Jan Garbarek at SGTG:

The Hilliard Ensemble at SGTG:

Wednesday, 23 December 2020

The Hilliard Ensemble - Transeamus (2014)


Sticking with vocal music today, but slimming down from full choir to a distinguished quartet.  The Hilliards drew their forty-year career to a sublime close with this album, giving it a fitting title alluding to travelling on.  Conceived as a return to their roots, the album is a programme of English motets and carols from the 15th century, with only four composers known for sure, the rest anonymous.  As expected from this esteemed ensemble, all of these fourteen pieces are deftly performed, starkly beautiful and perfectly captured in the ambience of the St. Gerold monastery in the Alps.  Relax and enjoy an hour of pure timeless bliss.

pw: sgtg

Previously posted at SGTG:

Wednesday, 22 January 2020

The Hilliard Ensemble - Perotin (1989)

As a follow-up to the Tallis album posted just before Christmas (link below), here's another heavenly hour with the Hilliards in one of their best-known releases.  Little is known about the actual person who history records as Magister Perotinus, other than that he was part of the Notre Dame school of polyphony around the late 12th century, and pioneered four-voice writing in organum.

As always, the Hilliard Ensemble are more than up to the task of making this ancient music shine in all its hypnotic, droning and swirling glory, and three pieces by writers lost to time fill out the programme of those attributed to Pérotin.  The liner notes quote no less an authority on droning, swirling music than Steve Reich, who credits this music with part of the inspiration for the underlying 'pulse' of his Music For 18 Musicians.

link
pw: sgtg

Hilliard Ensemble previously posted at SGTG: 
Tallis: Lamentations of Jeremiah
Codex Speciálnik

Wednesday, 18 December 2019

Thomas Tallis - The Lamentations Of Jeremiah (The Hilliard Ensemble, 1987)

Thought this would make a good follow-up to Current 93 - a nice wintry blast of renaissance polyphony, from the pen of Tallis (1505-1585), and sung in this September 1986 recording by the peerless Hilliard Ensemble.  The austere brilliance of the pure vocal blend reverberating around All Hallows Church, London, is of course perfectly captured by this ECM New Series recording, and the four voices nail each and every nuance of the interlocking lines.  Despite the album title, Tallis' Mass For Four Voices is arguably the highlight here, showing how deftly the composer could move with the times and the changing demands of the crown and the church, making utterly timeless music.

link
pw: sgtg

Hilliard Ensemble previously posted at SGTG: Codex Speciálnik

Wednesday, 8 February 2017

The Hilliard Ensemble - Codex Speciálník (rec. 1993, rel. 1995)

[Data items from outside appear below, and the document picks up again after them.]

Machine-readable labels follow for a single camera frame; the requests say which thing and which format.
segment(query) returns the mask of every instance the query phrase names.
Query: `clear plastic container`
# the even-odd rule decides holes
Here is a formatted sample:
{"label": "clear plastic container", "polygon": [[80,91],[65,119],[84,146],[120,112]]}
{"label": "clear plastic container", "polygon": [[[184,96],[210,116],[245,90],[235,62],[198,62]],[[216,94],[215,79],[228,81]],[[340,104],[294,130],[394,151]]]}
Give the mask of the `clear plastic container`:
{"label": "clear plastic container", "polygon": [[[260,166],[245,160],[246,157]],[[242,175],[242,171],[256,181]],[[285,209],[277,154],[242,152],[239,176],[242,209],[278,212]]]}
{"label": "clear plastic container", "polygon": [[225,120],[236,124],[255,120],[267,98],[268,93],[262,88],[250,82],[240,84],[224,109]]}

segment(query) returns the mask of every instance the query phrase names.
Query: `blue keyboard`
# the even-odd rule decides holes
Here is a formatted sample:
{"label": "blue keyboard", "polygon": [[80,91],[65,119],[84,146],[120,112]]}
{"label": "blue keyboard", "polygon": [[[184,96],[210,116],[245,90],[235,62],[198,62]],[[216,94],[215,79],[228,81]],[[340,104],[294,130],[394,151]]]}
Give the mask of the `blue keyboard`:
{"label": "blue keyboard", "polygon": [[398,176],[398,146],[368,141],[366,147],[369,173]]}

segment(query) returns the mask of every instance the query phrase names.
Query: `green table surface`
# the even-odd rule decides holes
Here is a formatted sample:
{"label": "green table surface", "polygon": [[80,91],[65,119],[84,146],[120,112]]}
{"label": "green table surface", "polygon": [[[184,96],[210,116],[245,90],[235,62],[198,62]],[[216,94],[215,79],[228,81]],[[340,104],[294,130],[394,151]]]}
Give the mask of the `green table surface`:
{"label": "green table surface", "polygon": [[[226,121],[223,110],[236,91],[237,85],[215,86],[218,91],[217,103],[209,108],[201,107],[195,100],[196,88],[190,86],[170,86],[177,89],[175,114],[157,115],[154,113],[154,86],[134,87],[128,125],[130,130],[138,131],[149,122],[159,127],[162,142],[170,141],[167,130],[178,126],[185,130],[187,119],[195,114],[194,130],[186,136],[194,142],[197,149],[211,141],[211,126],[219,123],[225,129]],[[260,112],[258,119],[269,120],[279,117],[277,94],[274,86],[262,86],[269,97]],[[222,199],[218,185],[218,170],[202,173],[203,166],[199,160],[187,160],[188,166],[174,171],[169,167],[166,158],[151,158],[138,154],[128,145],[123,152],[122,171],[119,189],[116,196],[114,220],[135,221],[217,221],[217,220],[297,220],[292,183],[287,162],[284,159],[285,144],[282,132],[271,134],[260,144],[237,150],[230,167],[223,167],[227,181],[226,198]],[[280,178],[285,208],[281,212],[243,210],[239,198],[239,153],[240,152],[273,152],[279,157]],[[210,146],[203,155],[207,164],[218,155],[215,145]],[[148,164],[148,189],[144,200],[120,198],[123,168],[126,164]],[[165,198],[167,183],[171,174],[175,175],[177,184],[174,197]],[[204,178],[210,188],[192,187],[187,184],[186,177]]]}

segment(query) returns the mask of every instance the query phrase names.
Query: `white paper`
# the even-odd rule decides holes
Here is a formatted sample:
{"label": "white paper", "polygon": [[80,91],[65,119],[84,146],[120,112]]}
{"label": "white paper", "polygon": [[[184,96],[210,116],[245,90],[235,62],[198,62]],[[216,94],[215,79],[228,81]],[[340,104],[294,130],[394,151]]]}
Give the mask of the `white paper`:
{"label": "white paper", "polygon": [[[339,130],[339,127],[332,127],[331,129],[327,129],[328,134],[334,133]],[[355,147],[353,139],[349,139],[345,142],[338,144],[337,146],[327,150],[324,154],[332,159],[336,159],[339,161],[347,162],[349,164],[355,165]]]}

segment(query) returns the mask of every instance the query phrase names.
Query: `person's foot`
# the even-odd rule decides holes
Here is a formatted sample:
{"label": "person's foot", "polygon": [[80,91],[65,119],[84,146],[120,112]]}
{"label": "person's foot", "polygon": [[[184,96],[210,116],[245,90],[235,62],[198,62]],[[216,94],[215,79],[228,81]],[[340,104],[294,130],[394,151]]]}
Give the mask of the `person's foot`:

Been making an effort to be less self-consciously modernist in the classical stuff I listen to this past week, so in a break from the normal '20th century classical' tag, here's something from the 14th and earlier.  The title of this collection refers to the 'special songbook', a manuscript found in a Prague monastery and dated to around 1500, and a rich source of medieval-renaissance polyphonic vocal music.

Singing selections from the mostly anonymous songbook (only 8 of the 25 pieces here have composer credits) are the Hilliard Ensemble, who called time on their four-decade career just over two years ago, and appeared on over 20 ECM releases.  Celebrated specialists in early music, the Hilliards perform here with their customary expertise, authenticity and solemn, austere beauty.

This is a well-sequenced album too - not sure if it follows the order of the book, or was just done this way for the recording, but the 77-minute CD has all the shortest pieces up front, making the actual halfway-point of the album midway through track 17.  But this doesn't really matter much if you just let yourself get lost in the pure sound.